= Diane Pretty =

British euthanasia campaigner (1958–2002)

Diane Pretty (15 November 1958 – 11 May 2002) was a British woman from Luton who was the focus of a debate about the laws of euthanasia in the United Kingdom during the early part of the 21st century. She had attempted to change British law so she could end her own life because of the pains and problems that she endured because of her terminal illness motor neurone disease. She said "I want to have a quick death without suffering, at home surrounded by my family".

Pretty had been diagnosed with motor neurone disease several years before. Over time, the disease worsened and made it impossible for her to move or communicate easily even though her mental faculties remained normal. The illness resulted in her having to be looked after round the clock by her husband and nurses, meaning that she could not commit suicide, which she had said she would do if she was able to. She stated a wish that her husband should be able to assist her in ending her life, but this is classed as assisted suicide, which is a criminal offence in England and Wales under the Suicide Act 1961. Because suicide is a lawful option for those capable of committing it; it could be argued that refusing the option to those disabled could be considered discrimination, which is unlawful under both UK and European law. As such, assisting someone in committing suicide who cannot do so themselves cannot be considered a "service" which can be deprived. Neither of these were argued in the courts.

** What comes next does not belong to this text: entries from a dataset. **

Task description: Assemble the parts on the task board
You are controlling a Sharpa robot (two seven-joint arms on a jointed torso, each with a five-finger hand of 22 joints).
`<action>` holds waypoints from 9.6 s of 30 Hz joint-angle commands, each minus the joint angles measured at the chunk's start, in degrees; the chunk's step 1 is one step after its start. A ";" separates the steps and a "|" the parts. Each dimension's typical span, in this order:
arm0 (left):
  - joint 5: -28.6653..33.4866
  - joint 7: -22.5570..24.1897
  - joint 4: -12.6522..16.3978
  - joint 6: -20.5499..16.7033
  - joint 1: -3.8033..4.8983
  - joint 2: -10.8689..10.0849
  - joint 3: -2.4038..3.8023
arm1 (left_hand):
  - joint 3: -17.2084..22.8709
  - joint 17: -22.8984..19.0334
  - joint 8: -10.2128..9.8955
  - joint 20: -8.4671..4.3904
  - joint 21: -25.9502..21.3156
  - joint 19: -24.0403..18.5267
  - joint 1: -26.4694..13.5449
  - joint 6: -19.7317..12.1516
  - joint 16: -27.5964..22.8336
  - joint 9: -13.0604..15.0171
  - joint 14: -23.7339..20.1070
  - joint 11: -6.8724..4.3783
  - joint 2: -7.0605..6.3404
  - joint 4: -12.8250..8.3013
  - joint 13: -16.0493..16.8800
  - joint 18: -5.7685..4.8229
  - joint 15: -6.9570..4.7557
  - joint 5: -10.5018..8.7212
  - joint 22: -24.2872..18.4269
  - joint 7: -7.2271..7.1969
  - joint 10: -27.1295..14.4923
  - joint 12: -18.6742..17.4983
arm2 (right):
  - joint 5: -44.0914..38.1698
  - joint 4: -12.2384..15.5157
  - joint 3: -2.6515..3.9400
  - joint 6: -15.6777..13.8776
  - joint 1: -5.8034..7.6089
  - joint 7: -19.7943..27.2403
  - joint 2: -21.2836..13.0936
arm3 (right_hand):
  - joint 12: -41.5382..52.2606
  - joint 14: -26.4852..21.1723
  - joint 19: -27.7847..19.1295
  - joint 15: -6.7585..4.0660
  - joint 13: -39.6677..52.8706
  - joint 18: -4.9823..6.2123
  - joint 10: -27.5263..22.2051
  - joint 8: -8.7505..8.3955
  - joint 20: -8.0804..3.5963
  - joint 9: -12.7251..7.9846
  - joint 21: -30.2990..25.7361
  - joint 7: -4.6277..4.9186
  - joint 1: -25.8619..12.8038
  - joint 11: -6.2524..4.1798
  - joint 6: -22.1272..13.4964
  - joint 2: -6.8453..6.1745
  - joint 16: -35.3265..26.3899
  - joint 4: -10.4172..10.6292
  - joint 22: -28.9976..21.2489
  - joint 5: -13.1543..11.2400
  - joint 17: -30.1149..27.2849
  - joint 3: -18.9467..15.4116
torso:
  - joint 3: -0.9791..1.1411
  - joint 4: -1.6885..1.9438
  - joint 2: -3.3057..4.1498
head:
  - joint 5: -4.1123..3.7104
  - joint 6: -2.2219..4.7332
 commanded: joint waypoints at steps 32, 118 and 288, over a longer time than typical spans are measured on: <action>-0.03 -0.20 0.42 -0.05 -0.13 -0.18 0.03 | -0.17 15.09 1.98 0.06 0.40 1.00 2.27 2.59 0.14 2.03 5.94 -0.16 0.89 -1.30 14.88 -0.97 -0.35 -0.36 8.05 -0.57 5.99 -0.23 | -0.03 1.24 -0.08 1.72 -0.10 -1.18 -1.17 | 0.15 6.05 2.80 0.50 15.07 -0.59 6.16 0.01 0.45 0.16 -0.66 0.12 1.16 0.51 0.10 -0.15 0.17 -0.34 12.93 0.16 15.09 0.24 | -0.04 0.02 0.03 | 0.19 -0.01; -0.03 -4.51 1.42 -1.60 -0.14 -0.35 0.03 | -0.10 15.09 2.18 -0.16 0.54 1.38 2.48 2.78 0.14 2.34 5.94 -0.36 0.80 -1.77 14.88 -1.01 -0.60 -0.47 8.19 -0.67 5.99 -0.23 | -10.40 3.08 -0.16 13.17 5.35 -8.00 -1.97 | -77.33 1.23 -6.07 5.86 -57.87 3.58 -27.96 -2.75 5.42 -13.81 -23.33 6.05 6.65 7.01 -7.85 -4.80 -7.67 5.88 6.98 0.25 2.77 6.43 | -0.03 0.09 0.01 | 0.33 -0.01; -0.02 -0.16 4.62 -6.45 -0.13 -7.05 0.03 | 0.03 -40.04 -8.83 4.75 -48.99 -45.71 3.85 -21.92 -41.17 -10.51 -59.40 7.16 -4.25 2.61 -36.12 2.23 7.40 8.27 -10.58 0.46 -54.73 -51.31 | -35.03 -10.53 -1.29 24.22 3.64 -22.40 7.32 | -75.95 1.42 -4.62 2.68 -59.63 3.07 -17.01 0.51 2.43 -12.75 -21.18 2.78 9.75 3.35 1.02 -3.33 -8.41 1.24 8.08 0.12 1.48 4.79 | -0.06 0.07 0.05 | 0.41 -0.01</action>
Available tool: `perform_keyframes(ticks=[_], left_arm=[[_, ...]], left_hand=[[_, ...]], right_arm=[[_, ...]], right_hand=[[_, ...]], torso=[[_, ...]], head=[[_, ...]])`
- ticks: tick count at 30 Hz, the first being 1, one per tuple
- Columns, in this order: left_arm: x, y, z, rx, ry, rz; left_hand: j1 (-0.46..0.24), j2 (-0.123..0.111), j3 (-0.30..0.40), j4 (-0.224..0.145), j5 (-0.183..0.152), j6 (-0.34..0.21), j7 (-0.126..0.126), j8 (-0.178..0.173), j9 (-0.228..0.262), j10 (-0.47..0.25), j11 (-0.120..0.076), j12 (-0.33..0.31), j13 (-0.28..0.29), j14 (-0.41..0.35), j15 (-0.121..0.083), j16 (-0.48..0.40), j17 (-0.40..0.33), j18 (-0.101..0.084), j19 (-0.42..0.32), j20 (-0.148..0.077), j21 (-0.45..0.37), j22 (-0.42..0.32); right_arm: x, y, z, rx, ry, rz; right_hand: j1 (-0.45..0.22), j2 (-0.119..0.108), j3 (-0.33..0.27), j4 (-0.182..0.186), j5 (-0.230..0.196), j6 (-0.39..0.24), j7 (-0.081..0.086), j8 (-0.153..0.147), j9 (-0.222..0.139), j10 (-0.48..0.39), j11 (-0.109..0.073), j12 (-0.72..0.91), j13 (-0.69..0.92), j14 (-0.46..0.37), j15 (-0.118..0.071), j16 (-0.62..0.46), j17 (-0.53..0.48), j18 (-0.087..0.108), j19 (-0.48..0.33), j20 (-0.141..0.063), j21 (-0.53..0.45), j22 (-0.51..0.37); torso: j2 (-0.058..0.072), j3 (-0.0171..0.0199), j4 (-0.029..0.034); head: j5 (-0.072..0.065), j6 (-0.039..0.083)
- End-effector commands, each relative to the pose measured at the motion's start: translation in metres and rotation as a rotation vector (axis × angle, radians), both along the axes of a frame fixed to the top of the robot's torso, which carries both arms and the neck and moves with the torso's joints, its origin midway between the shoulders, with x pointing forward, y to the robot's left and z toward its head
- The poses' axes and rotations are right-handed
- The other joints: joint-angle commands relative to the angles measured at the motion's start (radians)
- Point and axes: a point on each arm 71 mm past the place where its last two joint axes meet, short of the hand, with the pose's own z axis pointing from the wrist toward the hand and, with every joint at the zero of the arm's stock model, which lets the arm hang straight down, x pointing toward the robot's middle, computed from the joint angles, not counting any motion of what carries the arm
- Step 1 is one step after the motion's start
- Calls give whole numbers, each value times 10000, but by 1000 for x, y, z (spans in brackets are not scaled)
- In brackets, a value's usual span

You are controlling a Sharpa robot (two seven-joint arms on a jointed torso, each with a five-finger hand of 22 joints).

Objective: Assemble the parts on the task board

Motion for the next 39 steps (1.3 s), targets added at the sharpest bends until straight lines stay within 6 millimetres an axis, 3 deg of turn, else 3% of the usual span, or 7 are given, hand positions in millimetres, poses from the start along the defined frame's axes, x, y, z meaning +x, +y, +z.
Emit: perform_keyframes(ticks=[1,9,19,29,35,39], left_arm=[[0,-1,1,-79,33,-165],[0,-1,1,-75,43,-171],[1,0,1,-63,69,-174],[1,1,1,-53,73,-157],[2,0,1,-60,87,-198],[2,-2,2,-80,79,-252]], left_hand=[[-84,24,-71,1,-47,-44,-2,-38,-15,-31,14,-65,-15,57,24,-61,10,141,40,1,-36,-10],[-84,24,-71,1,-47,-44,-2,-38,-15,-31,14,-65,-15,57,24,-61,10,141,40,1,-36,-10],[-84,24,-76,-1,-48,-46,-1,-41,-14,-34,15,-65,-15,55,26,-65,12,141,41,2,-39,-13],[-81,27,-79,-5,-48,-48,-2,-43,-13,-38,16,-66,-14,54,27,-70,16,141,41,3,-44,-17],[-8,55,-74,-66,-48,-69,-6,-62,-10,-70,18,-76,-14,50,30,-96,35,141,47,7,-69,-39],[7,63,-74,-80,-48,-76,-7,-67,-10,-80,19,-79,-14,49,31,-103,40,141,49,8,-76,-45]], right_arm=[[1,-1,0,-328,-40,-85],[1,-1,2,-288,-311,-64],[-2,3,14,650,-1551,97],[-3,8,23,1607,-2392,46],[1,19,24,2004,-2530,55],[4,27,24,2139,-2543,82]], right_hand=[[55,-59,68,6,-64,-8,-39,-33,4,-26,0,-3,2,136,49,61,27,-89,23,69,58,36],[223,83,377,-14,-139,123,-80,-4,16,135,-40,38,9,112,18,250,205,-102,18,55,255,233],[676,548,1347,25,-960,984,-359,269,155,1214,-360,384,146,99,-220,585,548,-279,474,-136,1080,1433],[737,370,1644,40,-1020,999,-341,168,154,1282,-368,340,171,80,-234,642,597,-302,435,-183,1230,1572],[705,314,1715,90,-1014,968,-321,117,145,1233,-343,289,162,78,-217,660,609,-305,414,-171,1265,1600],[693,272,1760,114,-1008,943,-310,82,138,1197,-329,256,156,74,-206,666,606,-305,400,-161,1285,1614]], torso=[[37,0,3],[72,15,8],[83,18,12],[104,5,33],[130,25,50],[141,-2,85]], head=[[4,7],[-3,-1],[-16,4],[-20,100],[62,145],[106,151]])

Pretty took her case to court using the Human Rights Act 1998 to argue that the Director of Public Prosecutions should make a commitment not to prosecute anybody involved in helping her to die. She focused on Articles 3 and 8 in her argument. British courts did not accept Pretty's arguments, with the House of Lords, Britain's highest court at the time, eventually turning her case down. The European Court of Human Rights held in Pretty v. United Kingdom that the European Convention on Human Rights did not provide a right to die, and her appeal to that court also failed.

Pretty died aged 43, on 11 May 2002, following a series of lung and chest problems.